Cloudflare's proxy service has limits to prevent excessive memory consumption, and the bot management system has a “limit on the number of machine learning functions that can be used at runtime.” This limit is 200, which is significantly higher than the actual number of functions used.
“When a bad file with over 200 functions was distributed to our servers, this limit was exceeded, causing the system to panic” and throw errors, Prince wrote.
Worst Cloudflare outage since 2019
The number of HTTP 5xx error status codes served by Cloudflare's network is usually “very low” but increased sharply after a bad file spread across the network. “The spike and subsequent fluctuations indicate that our system is crashing due to loading the wrong function file,” Prince wrote. “What's remarkable is that our system then took some time to recover. This was very unusual behavior for an internal error.”
This unusual behavior was explained by the fact that “the file was created every five minutes by a query running on the ClickHouse database cluster, which was gradually updated to improve permission management,” Prince wrote. “Bad data was only generated if a query was executed on a part of the cluster that was being upgraded. As a result, every five minutes there was a chance that a good or bad set of configuration files would be generated and quickly spread across the network.”
Initially, these fluctuations “led us to believe that this could be caused by an attack. Ultimately, each ClickHouse node generated an incorrect configuration file, and the fluctuations stabilized in a crashed state,” he wrote.
Prince said Cloudflare “resolved the issue by stopping the generation and distribution of the bad feature file and manually inserting a known good file into the feature file distribution queue” and then “forcing a restart of our primary proxy.” The team then worked to “restart the remaining services that had entered a bad state” until the 5xx error code volume returned to normal later that day.

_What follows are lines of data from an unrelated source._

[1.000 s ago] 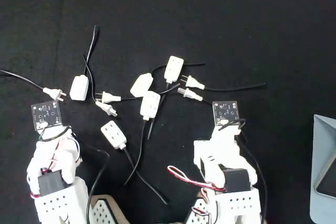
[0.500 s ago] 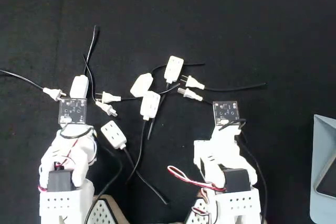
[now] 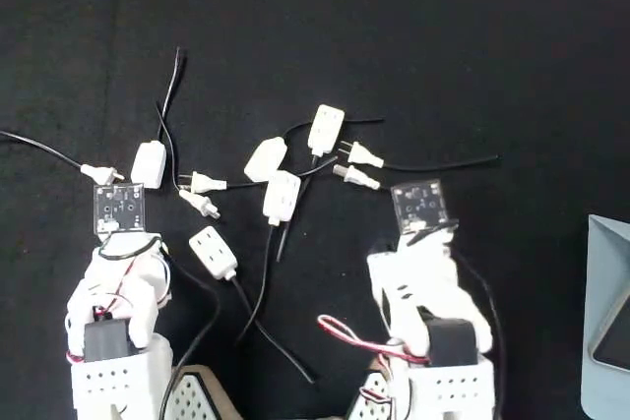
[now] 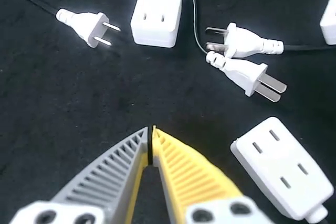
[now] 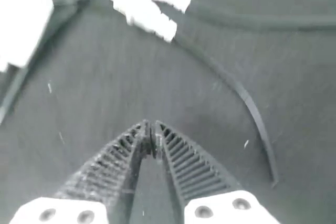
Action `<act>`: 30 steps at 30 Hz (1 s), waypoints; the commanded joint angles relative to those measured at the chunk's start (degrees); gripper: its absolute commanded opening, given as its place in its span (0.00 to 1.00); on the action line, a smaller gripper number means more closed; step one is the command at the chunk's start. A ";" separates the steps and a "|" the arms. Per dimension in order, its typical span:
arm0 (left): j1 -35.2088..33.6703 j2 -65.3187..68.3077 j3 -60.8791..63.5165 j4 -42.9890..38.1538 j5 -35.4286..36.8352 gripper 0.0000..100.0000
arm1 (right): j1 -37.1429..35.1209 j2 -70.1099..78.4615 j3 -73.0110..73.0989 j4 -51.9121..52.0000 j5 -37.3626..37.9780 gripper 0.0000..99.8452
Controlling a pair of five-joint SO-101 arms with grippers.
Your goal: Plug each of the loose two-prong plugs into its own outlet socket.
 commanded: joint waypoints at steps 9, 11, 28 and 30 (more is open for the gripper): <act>-0.57 -0.44 1.01 -1.32 -0.26 0.03 | 0.09 19.47 -24.75 -1.41 -11.52 0.13; -0.57 -0.44 1.01 -1.32 -0.26 0.03 | -1.23 29.41 -30.20 -1.67 -14.15 0.13; -0.66 -0.44 1.01 -1.32 -0.26 0.03 | -4.04 81.63 -49.54 -15.12 -35.25 0.35; -0.66 -0.44 1.01 -1.32 -0.26 0.03 | -5.19 84.00 -49.63 -18.37 -41.67 0.34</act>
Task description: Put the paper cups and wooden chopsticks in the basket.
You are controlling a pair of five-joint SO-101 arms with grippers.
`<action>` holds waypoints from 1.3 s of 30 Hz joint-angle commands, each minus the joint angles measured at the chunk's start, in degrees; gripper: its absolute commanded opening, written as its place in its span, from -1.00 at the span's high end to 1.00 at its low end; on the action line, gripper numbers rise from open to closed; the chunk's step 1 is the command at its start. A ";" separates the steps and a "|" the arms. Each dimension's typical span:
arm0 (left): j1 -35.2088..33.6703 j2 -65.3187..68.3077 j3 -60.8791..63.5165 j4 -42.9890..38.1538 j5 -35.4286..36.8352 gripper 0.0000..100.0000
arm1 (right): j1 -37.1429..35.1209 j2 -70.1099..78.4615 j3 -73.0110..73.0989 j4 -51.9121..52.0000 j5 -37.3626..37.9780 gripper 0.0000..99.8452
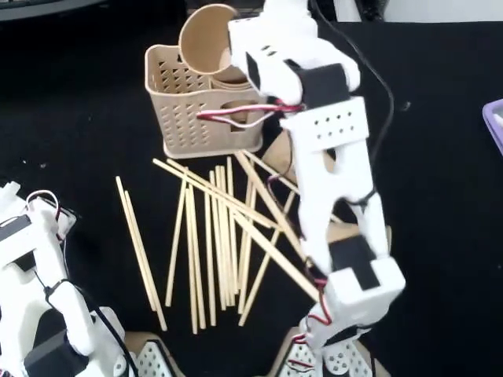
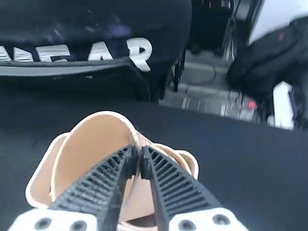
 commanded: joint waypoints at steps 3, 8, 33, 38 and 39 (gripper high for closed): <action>0.66 -1.93 -2.95 -0.79 0.18 0.68 | 2.11 0.57 -8.48 4.75 -1.67 0.81; 0.66 -1.93 -2.95 -0.79 0.18 0.68 | 2.11 0.40 -15.16 10.20 -1.76 0.41; 1.89 -1.93 -2.95 -0.70 0.09 0.68 | 15.91 8.31 16.31 9.67 -1.76 0.63; 1.89 -1.67 -2.86 -0.79 0.09 0.68 | 15.56 -1.63 33.71 1.23 -0.97 0.63; 1.89 -1.58 -2.86 -0.79 0.09 0.68 | 16.62 -4.79 36.88 1.14 0.70 0.63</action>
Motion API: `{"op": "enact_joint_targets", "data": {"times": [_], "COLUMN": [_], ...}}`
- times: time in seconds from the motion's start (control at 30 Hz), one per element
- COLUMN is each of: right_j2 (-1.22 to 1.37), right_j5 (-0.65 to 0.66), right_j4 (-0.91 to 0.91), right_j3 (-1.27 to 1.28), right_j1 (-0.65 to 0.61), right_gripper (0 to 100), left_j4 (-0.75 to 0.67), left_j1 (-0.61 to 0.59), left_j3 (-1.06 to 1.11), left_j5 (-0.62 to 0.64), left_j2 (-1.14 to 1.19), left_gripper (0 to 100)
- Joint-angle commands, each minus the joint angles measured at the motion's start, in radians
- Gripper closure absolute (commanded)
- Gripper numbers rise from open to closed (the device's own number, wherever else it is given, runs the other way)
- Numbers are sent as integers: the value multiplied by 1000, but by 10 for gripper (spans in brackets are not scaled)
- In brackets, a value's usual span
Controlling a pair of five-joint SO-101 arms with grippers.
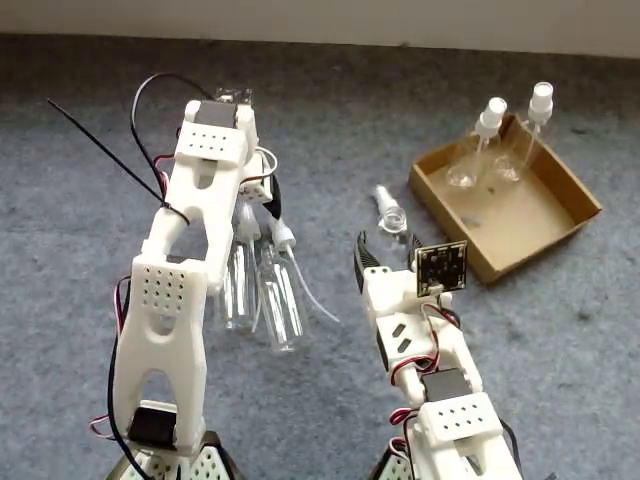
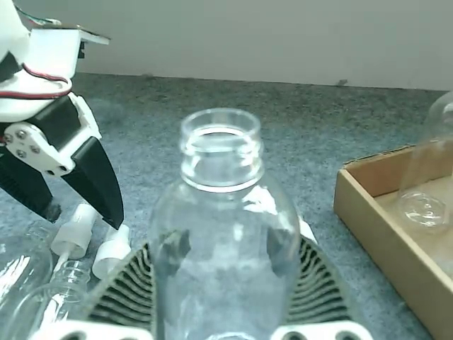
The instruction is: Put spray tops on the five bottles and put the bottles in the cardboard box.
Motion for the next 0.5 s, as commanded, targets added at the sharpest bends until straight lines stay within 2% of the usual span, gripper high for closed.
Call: {"op": "enact_joint_targets", "data": {"times": [0.0,0.2,0.47], "right_j2": [-18,-18,-18], "right_j5": [12,12,12], "right_j4": [-25,-25,-25], "right_j3": [82,82,82], "right_j1": [8,8,8], "right_gripper": [961,961,961], "left_j4": [14,15,14], "left_j1": [-30,-36,-24], "left_j3": [-36,-21,145], "left_j5": [8,6,6], "left_j2": [-7,-51,-173], "left_gripper": [783,783,783]}}
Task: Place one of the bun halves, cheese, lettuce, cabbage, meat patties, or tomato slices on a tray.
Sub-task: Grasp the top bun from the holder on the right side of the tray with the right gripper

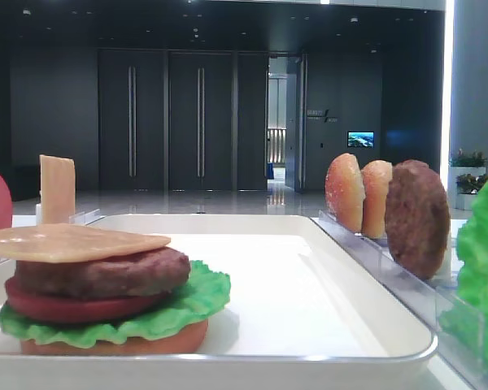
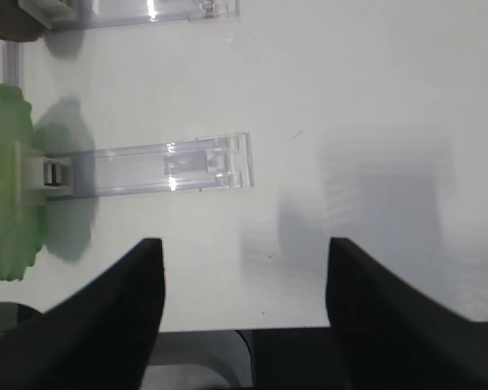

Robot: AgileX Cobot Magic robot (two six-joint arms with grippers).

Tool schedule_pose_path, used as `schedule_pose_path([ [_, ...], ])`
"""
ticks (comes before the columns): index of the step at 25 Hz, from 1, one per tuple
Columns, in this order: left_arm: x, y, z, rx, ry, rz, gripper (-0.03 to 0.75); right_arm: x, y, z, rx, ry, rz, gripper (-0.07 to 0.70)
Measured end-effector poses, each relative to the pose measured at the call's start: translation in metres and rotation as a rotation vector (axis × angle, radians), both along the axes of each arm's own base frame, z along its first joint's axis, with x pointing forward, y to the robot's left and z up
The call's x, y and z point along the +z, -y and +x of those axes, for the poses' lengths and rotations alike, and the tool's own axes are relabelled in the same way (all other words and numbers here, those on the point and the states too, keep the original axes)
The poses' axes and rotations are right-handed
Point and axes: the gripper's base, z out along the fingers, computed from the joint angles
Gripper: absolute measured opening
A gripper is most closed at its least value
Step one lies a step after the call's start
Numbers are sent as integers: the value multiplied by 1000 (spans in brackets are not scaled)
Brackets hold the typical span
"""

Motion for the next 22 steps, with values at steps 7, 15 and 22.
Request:
schedule_pose_path([
  [7, 0, 0, 0, 0, 0, 0, 0, 6, 2, 46, 54, -68, -23, 417],
  [15, 0, 0, 0, 0, 0, 0, 0, 16, 4, 86, 63, -69, -30, 417],
  [22, 0, 0, 0, 0, 0, 0, 0, 21, 5, 127, 61, -75, -30, 417],
])
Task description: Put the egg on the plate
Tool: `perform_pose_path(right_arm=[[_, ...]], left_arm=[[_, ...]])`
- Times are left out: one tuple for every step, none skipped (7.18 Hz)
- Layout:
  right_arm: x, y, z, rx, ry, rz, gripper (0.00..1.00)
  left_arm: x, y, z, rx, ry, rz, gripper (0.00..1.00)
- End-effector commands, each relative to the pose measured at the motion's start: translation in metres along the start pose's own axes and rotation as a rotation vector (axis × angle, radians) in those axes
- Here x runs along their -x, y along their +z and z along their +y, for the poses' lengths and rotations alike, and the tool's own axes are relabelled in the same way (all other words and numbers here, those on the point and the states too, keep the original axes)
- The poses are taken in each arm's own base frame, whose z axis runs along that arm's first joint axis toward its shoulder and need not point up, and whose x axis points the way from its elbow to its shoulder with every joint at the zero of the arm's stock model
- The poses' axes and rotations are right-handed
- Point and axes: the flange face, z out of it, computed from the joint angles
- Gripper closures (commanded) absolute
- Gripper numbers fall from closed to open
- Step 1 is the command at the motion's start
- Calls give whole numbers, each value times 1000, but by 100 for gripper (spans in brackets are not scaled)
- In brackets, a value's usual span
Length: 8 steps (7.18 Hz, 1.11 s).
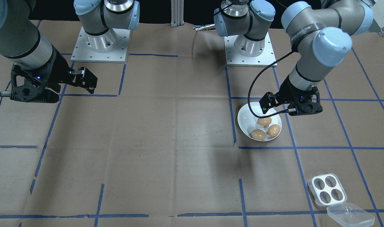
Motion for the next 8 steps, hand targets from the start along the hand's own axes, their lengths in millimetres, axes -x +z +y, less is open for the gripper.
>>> perform_pose_path(right_arm=[[0, 0, 0, 0, 0, 0, 0], [0, 0, 0, 0, 0, 0, 0], [0, 1, -1, 1, 0, 0, 0], [0, 0, 0, 0, 0, 0, 0], [0, 0, 0, 0, 0, 1, 0], [0, 0, 0, 0, 0, 0, 0], [0, 1, -1, 1, 0, 0, 0], [0, 0, 0, 0, 0, 1, 0]], left_arm=[[-36, -75, 2, -21, -2, 2, 0], [-48, -92, 4, -19, -13, 1, 0], [-59, -102, 5, -33, -16, 0, 0], [-66, -106, 4, -40, -25, 6, 0], [-79, -107, 8, -43, -15, 6, 0], [-88, -106, 10, -40, -3, 4, 0], [-93, -104, 11, -37, 10, 10, 0], [-95, -99, 11, -25, 34, 9, 0]])
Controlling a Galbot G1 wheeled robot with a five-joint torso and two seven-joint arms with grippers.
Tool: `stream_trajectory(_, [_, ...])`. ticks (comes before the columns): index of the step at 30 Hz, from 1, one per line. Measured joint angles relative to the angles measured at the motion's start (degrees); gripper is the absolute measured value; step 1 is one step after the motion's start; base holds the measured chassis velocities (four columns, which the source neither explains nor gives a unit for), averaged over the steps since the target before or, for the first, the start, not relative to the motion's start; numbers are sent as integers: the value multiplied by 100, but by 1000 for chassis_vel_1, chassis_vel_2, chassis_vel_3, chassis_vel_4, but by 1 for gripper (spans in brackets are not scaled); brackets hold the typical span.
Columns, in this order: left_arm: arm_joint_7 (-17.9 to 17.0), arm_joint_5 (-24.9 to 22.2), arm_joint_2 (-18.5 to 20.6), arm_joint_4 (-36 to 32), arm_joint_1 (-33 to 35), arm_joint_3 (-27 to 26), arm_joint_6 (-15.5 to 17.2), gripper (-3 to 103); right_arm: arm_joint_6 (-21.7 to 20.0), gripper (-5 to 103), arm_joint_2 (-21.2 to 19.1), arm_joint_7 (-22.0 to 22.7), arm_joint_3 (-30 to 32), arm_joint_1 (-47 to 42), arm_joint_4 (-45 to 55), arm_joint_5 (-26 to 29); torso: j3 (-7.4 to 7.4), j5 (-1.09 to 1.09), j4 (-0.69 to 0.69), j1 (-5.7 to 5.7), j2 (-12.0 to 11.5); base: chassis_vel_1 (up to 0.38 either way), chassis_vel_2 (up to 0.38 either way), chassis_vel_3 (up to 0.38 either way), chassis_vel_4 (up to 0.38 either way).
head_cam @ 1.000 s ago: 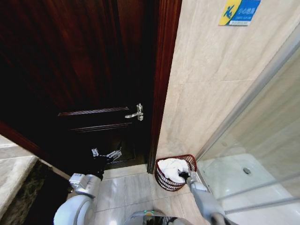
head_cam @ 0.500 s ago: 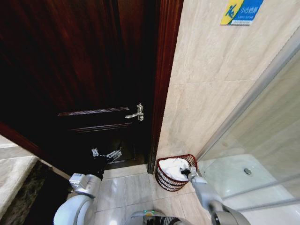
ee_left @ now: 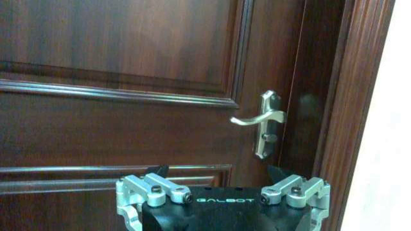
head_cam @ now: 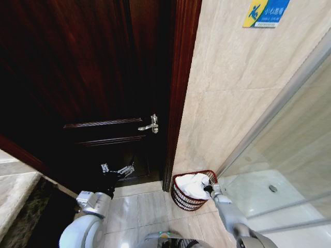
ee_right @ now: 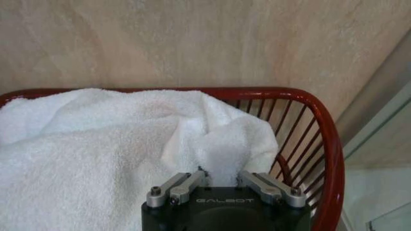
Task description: Discard the used towel into the hamper.
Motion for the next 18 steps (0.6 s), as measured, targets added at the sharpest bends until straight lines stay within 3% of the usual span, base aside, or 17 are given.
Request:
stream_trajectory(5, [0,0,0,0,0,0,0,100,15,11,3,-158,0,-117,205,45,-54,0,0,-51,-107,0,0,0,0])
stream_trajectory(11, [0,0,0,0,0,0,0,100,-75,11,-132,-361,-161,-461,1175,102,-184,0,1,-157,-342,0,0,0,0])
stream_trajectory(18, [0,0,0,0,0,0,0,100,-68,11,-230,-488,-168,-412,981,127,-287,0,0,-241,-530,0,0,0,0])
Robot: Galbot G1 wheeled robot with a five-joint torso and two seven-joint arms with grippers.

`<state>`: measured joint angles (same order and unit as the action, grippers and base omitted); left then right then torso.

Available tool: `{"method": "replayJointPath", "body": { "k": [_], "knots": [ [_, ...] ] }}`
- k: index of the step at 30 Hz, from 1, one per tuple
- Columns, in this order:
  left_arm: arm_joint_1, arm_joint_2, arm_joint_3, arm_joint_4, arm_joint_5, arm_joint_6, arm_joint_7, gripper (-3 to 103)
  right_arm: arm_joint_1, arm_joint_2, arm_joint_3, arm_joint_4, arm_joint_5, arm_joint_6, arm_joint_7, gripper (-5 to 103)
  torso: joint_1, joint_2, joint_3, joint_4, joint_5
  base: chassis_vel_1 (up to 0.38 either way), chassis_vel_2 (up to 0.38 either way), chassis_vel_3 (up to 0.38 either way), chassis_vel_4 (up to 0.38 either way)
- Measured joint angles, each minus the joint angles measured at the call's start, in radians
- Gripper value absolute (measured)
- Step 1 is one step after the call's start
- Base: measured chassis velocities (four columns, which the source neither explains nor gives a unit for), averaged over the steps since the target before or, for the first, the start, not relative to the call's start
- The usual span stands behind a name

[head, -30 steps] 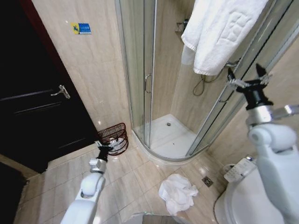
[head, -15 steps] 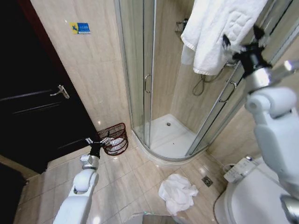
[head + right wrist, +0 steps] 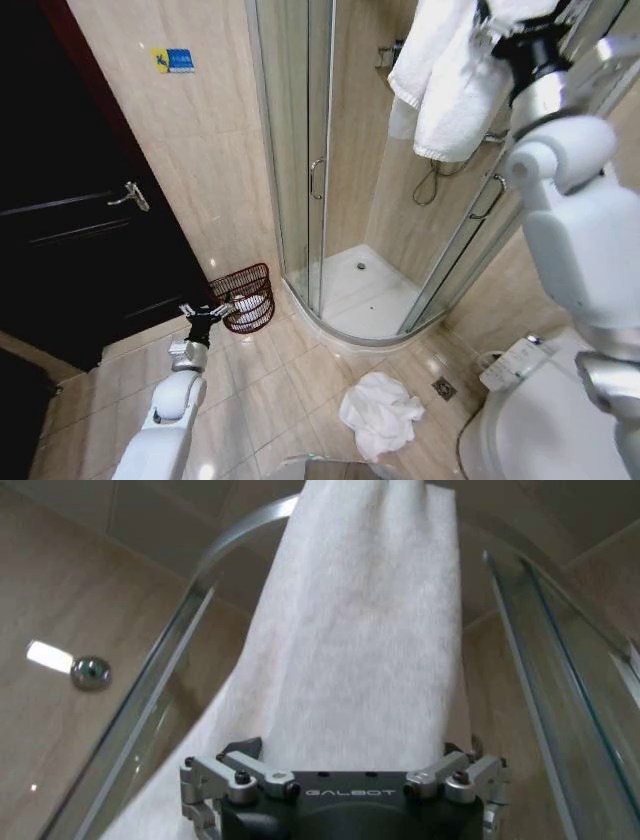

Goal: Discard the used towel into the hamper.

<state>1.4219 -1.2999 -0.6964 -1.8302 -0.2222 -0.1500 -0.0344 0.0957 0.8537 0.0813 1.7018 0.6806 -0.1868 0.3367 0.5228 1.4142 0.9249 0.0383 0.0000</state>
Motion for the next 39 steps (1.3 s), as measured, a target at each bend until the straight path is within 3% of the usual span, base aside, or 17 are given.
{"method": "replayJointPath", "body": {
  "k": [16, 20, 21, 23, 25, 26, 30, 33, 35, 39],
  "knots": [
    [0.002, 0.007, 0.002, 0.026, -0.022, -0.024, 0.004, 100, 0.164, 0.041, -0.076, -0.08, 0.042, -0.024, 0.029, 101, 0.0, 0.0, 0.0, -0.0001, 0.0, 0.0, 0.0, 0.0, 0.0],
    [0.003, 0.007, 0.005, 0.029, -0.023, -0.03, 0.004, 100, 0.164, 0.053, -0.089, -0.082, 0.05, -0.019, 0.029, 95, 0.0, 0.0, 0.0, 0.0002, -0.0001, 0.0, 0.0, 0.0, 0.0],
    [0.003, 0.008, 0.005, 0.029, -0.025, -0.031, 0.004, 100, 0.164, 0.056, -0.09, -0.085, 0.051, -0.011, 0.029, 86, 0.0, 0.0, 0.0, 0.0002, -0.0001, 0.0, 0.0, 0.0, 0.0],
    [0.003, 0.009, 0.005, 0.029, -0.027, -0.031, 0.004, 100, 0.164, 0.057, -0.09, -0.087, 0.051, -0.008, 0.029, 86, 0.0, 0.0, 0.0, 0.0002, 0.0, 0.0, 0.0, 0.0, 0.0],
    [0.003, 0.015, 0.003, 0.03, -0.033, -0.032, 0.004, 100, 0.166, 0.056, -0.09, -0.095, 0.05, -0.001, 0.025, 75, 0.0, 0.0, 0.0, 0.0002, 0.0001, 0.0, 0.0, 0.0, 0.0],
    [0.003, 0.015, 0.003, 0.03, -0.033, -0.032, 0.004, 100, 0.166, 0.056, -0.09, -0.095, 0.05, -0.001, 0.025, 75, 0.0, 0.0, 0.0, 0.0002, 0.0001, 0.0, 0.0, 0.0, 0.0],
    [0.005, 0.028, 0.001, 0.034, -0.04, -0.036, 0.004, 100, 0.182, 0.036, -0.084, -0.101, 0.054, 0.0, 0.022, 54, 0.0, 0.0, 0.0, 0.0, 0.0, 0.0, 0.0, 0.0, 0.0],
    [0.003, 0.029, 0.001, 0.038, -0.041, -0.043, 0.004, 100, 0.186, 0.024, -0.084, -0.105, 0.059, -0.002, 0.016, 48, 0.0, 0.0, 0.0, 0.0, 0.0001, 0.0, 0.0, 0.0, 0.0],
    [0.002, 0.027, 0.002, 0.039, -0.041, -0.053, 0.002, 100, 0.189, 0.012, -0.083, -0.109, 0.067, -0.004, 0.008, 37, 0.0, 0.0, 0.0, 0.0, 0.0, 0.0, 0.0, 0.0, 0.0],
    [0.003, 0.025, 0.003, 0.037, -0.042, -0.056, 0.001, 100, 0.19, 0.0, -0.083, -0.115, 0.078, -0.004, -0.001, 27, 0.0, 0.0, 0.0, 0.0, 0.0001, 0.0, 0.0, 0.0, 0.0]
  ]
}}
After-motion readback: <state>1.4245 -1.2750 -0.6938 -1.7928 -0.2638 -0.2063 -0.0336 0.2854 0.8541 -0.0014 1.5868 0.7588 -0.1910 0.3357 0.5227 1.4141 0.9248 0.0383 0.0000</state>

Prince said the outage was the worst at Cloudflare since 2019 and that the firm is taking steps to protect against similar failures in the future. Cloudflare will work to “improve the acceptance of Cloudflare-generated configuration files in the same way we do for user-generated input; providing more global kill switches for functions; eliminating the possibility of core dumps or other error reports that overload system resources; [and] analysis of failure modes for errors in all major proxy modules,” Prince said.
While Prince can't promise that Cloudflare will never experience another outage of this magnitude, he said previous outages have “always led to the creation of new, more resilient systems.”